▶ _Problem to solve_
Write out all the records exactly, and keep any images out.
^^^^^^^^^^^^^^^^
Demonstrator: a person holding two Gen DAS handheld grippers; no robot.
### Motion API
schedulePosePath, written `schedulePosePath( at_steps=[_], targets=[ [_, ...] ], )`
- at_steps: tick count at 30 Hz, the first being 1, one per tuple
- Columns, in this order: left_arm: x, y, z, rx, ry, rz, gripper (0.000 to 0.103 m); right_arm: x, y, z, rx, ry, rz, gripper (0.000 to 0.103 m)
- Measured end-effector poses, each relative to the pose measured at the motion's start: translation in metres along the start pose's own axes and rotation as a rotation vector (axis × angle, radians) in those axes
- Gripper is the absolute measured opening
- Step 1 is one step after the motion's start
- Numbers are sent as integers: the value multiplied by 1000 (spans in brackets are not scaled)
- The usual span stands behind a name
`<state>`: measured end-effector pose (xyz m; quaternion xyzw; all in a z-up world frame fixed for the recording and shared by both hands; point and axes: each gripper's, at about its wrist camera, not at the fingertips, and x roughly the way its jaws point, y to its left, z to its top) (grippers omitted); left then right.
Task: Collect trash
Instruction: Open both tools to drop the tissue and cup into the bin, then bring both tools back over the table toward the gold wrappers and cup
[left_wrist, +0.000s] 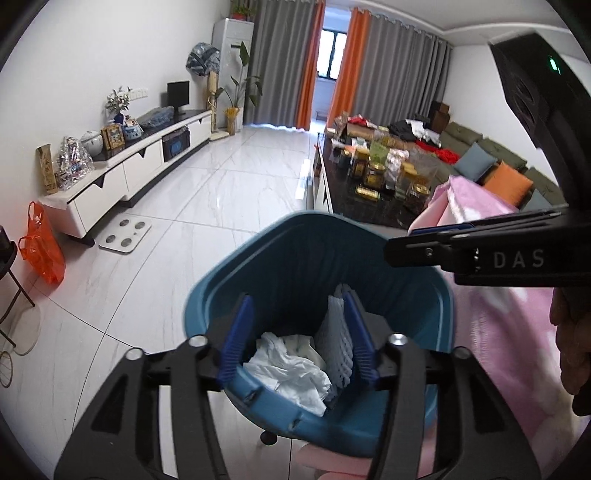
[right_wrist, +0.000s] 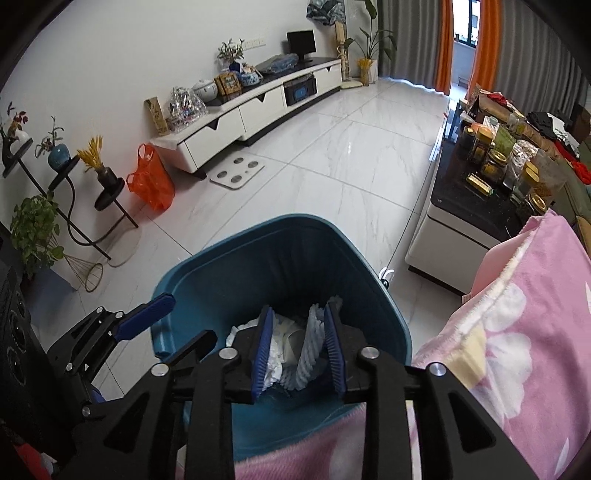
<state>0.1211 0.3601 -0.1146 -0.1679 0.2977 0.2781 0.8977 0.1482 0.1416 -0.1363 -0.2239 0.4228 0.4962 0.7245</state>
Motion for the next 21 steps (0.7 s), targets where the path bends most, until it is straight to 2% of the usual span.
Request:
schedulePosePath(
  at_steps=[1, 4, 6, 7, 10, 11, 12, 17, 21],
  targets=[
    [-7, 1, 1, -2, -12, 7, 64, -8, 1, -2, 1, -17, -1, 32],
    [-36, 5, 1, -4, -58, 21, 72, -29, 4, -7, -4, -69, 0, 43],
    [-57, 8, 2, -7, -92, 33, 81, -42, 4, -11, -9, -104, -2, 56],
    [-68, 12, 2, -12, -108, 34, 86, -52, 4, -16, -9, -129, -4, 58],
    [-99, 12, 2, -17, -159, 37, 92, -77, 5, -28, -17, -192, -16, 70],
    [-111, 11, 2, -16, -176, 38, 96, -85, 4, -32, -17, -213, -19, 78],
    [-121, 10, 1, -14, -193, 39, 97, -93, 4, -36, -17, -235, -25, 84],
    [-170, 2, -2, -14, -253, 22, 97, -134, 1, -68, -18, -329, -78, 94],
    [-210, -11, -4, -18, -319, -3, 97, -163, -10, -97, 13, -387, -107, 96]
  ],
)
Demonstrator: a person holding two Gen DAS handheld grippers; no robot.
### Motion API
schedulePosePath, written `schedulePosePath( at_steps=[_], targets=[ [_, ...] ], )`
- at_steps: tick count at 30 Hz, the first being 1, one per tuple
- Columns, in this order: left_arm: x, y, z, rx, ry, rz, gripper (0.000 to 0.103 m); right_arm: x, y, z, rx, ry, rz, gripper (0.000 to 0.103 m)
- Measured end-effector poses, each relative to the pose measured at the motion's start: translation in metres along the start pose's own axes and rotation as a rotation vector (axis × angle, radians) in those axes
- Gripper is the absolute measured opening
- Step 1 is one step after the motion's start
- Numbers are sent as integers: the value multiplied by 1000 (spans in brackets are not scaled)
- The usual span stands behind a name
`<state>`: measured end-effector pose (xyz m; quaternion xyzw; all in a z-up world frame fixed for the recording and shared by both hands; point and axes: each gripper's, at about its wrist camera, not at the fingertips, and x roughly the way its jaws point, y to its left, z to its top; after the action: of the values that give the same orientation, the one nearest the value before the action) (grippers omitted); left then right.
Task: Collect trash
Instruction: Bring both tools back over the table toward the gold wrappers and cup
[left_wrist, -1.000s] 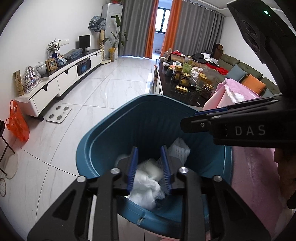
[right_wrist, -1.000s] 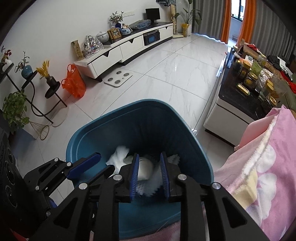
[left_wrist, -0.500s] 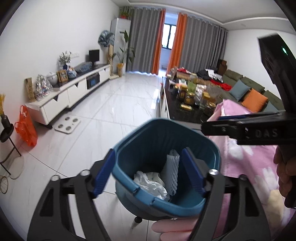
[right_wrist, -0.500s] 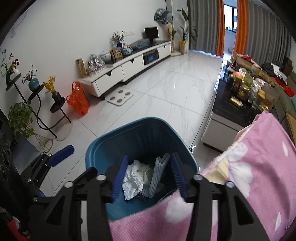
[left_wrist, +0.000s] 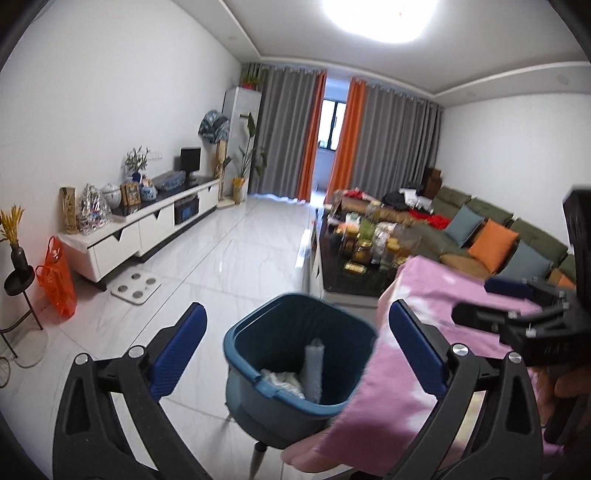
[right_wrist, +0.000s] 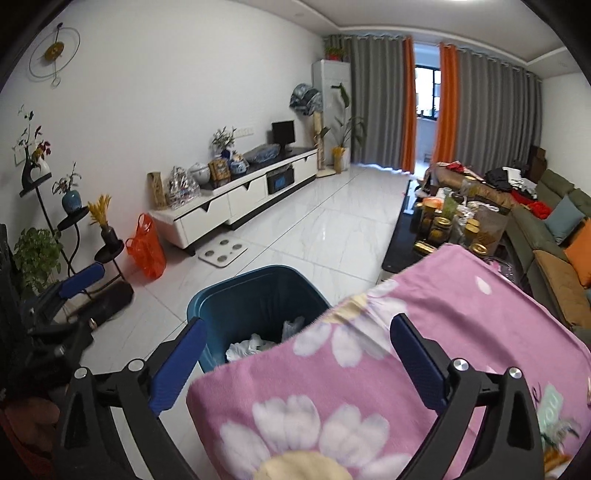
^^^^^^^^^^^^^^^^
▶ _Answer for this exercise_
Demonstrator: a person holding two Gen DAS handheld grippers; no robot.
### Motion API
schedulePosePath, written `schedulePosePath( at_steps=[_], targets=[ [_, ...] ], )`
- at_steps: tick count at 30 Hz, the first being 1, one per tuple
- Columns, in this order: left_arm: x, y, z, rx, ry, rz, gripper (0.000 to 0.103 m); right_arm: x, y, z, rx, ry, rz, gripper (0.000 to 0.103 m)
- Measured end-effector poses, each relative to the pose measured at the motion's start: translation in metres along the start pose's own axes and rotation as a rotation vector (axis × angle, radians) in those axes
- Gripper is the absolute measured opening
- Step 1 is one step after the motion's start
- Numbers are sent as integers: the value multiplied by 1000 (spans in brackets are not scaled)
- The usual span stands behind a name
`<state>`: measured end-effector pose (xyz m; quaternion xyzw; all in a z-up world frame fixed for the recording and shared by both hands; point and axes: each gripper's, at about its wrist camera, not at the fingertips, and x roughly the way its jaws point, y to its left, z to its top) (grippers omitted); left then right.
Task: Collect trash
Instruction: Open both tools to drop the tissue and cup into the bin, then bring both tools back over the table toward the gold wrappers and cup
[left_wrist, +0.000s] 
[right_wrist, +0.000s] 
<state>0.1211 0.3601 -0.1146 -0.1679 0.2977 0.2781 0.8977 0.1482 0.1416 -0.1363 -0.2239 0.4228 0.4962 0.7245</state>
Motion for the next 21 steps (0.7 s), targets where the path bends most, until it is straight to 2% of the usual span.
Request:
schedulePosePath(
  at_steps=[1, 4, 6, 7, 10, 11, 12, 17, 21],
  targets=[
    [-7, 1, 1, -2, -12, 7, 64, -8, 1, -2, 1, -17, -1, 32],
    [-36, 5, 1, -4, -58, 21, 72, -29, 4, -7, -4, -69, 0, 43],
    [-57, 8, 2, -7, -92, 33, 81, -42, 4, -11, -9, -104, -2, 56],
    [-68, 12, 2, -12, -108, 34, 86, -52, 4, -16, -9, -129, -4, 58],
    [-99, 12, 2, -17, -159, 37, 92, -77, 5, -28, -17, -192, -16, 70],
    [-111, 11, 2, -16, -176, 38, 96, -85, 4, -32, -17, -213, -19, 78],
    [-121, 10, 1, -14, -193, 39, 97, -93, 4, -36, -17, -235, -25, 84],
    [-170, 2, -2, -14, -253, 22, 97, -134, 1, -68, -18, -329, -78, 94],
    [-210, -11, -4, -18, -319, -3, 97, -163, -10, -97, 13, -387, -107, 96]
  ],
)
Demonstrator: a person holding two Gen DAS handheld grippers; no robot.
### Motion API
schedulePosePath, written `schedulePosePath( at_steps=[_], targets=[ [_, ...] ], )`
- at_steps: tick count at 30 Hz, the first being 1, one per tuple
- Columns, in this order: left_arm: x, y, z, rx, ry, rz, gripper (0.000 to 0.103 m); right_arm: x, y, z, rx, ry, rz, gripper (0.000 to 0.103 m)
- Measured end-effector poses, each relative to the pose measured at the motion's start: translation in metres along the start pose's own axes and rotation as a rotation vector (axis × angle, radians) in those axes
- Gripper is the absolute measured opening
- Step 1 is one step after the motion's start
- Numbers are sent as integers: the value multiplied by 1000 (spans in brackets are not scaled)
- The usual span stands behind a name
`<state>`: measured end-effector pose (xyz m; quaternion xyzw; all in a z-up world frame fixed for the recording and shared by both hands; point and axes: each gripper's, at about its wrist camera, not at the fingertips, and x roughly the way its jaws point, y to its left, z to its top; after the action: of the values that give the same orientation, the one nearest the value before the action) (grippers omitted); left then right.
Task: Collect trash
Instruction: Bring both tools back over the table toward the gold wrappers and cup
[left_wrist, -1.000s] 
[right_wrist, -1.000s] 
[left_wrist, -0.500s] 
[right_wrist, -0.500s] 
[left_wrist, +0.000s] 
[right_wrist, +0.000s] 

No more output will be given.